[Saved data entries]
__________________________________________________

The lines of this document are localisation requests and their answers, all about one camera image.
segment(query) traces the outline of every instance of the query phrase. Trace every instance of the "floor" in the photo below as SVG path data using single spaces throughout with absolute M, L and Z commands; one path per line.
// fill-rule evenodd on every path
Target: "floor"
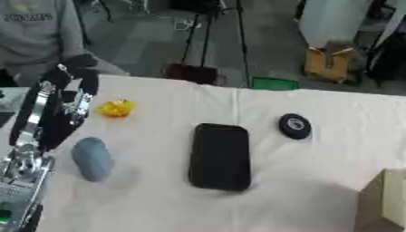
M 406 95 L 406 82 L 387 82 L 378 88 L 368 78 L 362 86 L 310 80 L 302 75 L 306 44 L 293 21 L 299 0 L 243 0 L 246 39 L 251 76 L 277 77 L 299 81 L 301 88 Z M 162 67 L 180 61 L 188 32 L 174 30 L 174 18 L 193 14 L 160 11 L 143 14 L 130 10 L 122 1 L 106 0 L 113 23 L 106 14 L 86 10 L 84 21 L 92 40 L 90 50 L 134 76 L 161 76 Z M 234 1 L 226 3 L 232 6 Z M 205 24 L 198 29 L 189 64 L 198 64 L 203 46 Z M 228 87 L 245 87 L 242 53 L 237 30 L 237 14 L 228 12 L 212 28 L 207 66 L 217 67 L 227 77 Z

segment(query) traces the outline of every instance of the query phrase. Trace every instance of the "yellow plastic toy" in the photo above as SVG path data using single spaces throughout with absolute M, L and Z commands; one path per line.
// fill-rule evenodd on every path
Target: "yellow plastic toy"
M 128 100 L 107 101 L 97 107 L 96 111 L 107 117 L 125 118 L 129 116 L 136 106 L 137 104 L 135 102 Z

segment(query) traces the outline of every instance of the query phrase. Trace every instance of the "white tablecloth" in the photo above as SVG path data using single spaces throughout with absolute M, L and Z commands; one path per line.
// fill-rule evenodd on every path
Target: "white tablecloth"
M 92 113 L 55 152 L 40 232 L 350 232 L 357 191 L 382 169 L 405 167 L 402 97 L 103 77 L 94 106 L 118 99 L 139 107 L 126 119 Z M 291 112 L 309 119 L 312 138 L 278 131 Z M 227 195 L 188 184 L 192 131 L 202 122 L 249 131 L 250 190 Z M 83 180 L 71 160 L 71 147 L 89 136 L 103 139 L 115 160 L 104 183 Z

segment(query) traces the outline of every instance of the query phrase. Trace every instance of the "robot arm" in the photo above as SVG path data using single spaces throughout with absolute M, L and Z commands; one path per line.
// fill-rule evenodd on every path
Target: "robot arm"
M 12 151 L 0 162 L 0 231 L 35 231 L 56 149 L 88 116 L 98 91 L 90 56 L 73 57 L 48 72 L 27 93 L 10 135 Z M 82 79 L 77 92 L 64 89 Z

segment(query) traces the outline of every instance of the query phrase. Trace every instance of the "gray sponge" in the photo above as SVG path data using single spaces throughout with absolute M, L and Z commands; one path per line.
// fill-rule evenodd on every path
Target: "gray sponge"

__________________________________________________

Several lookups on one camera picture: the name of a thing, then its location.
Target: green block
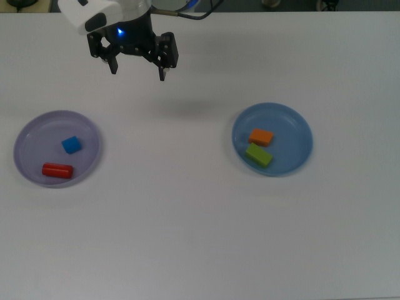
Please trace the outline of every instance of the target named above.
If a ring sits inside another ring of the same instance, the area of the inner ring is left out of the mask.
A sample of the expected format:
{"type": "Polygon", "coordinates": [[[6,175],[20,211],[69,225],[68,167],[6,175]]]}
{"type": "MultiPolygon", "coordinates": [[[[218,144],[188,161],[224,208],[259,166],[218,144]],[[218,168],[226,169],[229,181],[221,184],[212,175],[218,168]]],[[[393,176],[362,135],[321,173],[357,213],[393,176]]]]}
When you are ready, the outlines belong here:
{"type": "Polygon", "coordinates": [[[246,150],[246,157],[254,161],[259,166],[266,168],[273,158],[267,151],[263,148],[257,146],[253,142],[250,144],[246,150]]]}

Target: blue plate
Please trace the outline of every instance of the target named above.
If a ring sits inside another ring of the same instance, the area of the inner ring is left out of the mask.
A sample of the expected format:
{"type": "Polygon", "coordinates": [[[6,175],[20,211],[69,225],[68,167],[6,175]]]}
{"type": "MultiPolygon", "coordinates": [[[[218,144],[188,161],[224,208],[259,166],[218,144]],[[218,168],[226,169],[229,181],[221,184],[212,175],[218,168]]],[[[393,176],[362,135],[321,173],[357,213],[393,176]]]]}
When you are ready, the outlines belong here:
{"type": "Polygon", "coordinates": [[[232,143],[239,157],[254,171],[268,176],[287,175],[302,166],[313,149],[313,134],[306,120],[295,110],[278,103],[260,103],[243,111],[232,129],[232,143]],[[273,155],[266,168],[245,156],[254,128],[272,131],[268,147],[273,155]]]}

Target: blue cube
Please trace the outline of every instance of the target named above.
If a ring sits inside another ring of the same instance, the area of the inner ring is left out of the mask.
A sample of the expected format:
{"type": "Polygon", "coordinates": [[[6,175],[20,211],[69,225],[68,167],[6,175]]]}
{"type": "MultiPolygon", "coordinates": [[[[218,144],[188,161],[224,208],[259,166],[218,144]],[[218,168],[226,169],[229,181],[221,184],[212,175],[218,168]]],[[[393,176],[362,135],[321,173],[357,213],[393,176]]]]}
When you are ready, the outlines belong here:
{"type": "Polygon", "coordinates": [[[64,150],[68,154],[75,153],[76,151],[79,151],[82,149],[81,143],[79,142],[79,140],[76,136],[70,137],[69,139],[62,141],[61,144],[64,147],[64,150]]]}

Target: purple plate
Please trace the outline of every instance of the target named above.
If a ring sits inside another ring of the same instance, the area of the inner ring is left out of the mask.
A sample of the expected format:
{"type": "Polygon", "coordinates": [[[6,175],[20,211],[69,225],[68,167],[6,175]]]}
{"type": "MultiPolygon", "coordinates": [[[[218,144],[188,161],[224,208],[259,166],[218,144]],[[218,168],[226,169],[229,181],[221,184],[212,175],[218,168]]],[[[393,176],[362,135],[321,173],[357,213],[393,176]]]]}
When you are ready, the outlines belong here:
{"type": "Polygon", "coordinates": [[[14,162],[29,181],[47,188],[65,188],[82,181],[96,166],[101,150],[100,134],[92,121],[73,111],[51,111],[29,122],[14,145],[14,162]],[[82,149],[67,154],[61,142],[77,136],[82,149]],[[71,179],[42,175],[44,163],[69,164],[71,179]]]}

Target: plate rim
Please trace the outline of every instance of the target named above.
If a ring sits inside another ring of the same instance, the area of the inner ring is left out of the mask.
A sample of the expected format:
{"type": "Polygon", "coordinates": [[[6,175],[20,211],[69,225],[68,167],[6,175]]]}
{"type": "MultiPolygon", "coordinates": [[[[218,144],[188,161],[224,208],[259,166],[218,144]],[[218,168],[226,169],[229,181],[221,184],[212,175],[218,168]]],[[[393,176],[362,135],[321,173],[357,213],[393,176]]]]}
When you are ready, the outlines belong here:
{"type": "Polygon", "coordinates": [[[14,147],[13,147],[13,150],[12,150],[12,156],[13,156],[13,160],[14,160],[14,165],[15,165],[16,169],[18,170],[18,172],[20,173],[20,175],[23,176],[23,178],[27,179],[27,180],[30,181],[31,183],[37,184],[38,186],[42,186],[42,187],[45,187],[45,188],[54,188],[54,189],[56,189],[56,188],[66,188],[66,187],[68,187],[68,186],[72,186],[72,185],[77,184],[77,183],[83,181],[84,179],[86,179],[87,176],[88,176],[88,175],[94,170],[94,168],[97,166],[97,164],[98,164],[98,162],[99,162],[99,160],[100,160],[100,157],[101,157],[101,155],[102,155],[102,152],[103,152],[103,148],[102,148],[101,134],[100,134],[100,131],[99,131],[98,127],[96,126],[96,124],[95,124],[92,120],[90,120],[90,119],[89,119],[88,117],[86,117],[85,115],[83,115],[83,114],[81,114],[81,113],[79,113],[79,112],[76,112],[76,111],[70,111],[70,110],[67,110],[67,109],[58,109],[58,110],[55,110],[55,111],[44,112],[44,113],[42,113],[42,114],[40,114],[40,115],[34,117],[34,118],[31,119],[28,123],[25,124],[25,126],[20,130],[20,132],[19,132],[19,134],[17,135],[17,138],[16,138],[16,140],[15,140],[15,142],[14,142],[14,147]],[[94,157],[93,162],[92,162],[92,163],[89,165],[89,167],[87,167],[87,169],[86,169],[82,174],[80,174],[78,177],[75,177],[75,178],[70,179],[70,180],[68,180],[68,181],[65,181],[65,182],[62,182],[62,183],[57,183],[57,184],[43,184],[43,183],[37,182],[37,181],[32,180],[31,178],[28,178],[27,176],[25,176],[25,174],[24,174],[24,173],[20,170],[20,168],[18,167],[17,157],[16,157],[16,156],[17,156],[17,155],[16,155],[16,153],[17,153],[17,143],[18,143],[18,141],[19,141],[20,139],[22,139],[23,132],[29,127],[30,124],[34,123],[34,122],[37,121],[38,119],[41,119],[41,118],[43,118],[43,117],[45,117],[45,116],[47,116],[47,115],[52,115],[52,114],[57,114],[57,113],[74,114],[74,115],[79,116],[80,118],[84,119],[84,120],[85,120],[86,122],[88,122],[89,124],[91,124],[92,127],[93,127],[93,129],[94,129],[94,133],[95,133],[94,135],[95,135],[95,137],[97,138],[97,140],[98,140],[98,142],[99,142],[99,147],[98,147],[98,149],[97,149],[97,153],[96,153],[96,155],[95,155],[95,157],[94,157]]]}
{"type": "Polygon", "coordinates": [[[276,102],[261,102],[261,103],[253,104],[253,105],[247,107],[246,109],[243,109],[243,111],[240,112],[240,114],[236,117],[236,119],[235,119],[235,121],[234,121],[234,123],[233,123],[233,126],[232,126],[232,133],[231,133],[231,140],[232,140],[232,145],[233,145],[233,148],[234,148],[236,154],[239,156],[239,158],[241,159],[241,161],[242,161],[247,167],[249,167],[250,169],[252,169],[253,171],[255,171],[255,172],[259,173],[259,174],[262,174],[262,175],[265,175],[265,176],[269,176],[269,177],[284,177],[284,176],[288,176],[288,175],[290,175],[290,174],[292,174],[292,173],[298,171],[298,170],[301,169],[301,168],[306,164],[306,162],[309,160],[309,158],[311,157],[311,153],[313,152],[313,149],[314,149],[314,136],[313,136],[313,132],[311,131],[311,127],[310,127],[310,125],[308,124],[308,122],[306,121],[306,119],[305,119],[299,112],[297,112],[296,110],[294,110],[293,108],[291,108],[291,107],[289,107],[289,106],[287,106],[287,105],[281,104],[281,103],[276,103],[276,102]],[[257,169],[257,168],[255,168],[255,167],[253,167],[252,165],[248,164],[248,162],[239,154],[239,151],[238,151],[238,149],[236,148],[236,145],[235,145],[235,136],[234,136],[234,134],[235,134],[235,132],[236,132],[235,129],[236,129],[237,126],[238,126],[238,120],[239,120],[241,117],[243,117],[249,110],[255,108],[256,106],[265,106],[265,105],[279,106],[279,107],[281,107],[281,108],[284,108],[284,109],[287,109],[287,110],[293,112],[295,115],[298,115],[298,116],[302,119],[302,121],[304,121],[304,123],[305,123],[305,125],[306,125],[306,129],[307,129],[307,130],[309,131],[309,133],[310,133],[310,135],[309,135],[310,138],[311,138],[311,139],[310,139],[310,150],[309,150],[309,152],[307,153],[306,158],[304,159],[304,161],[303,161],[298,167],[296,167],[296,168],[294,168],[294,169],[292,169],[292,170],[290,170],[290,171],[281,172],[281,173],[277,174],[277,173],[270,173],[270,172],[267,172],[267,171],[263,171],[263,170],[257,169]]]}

__________________________________________________

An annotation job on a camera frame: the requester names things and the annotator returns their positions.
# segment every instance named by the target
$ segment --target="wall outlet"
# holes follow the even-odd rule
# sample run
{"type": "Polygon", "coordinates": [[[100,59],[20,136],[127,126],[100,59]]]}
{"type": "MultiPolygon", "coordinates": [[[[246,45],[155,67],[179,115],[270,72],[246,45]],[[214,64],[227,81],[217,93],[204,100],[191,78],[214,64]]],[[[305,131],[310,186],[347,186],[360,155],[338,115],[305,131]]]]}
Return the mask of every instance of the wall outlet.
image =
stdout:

__________________________________________________

Task item: Go through the data and copy every line that includes "sponge".

Solution to the problem:
segment(query) traces the outline of every instance of the query phrase. Trace every instance of the "gray sponge" in the photo above as SVG path data using single spaces throughout with absolute M, L and Z commands; one path per line.
Target: "gray sponge"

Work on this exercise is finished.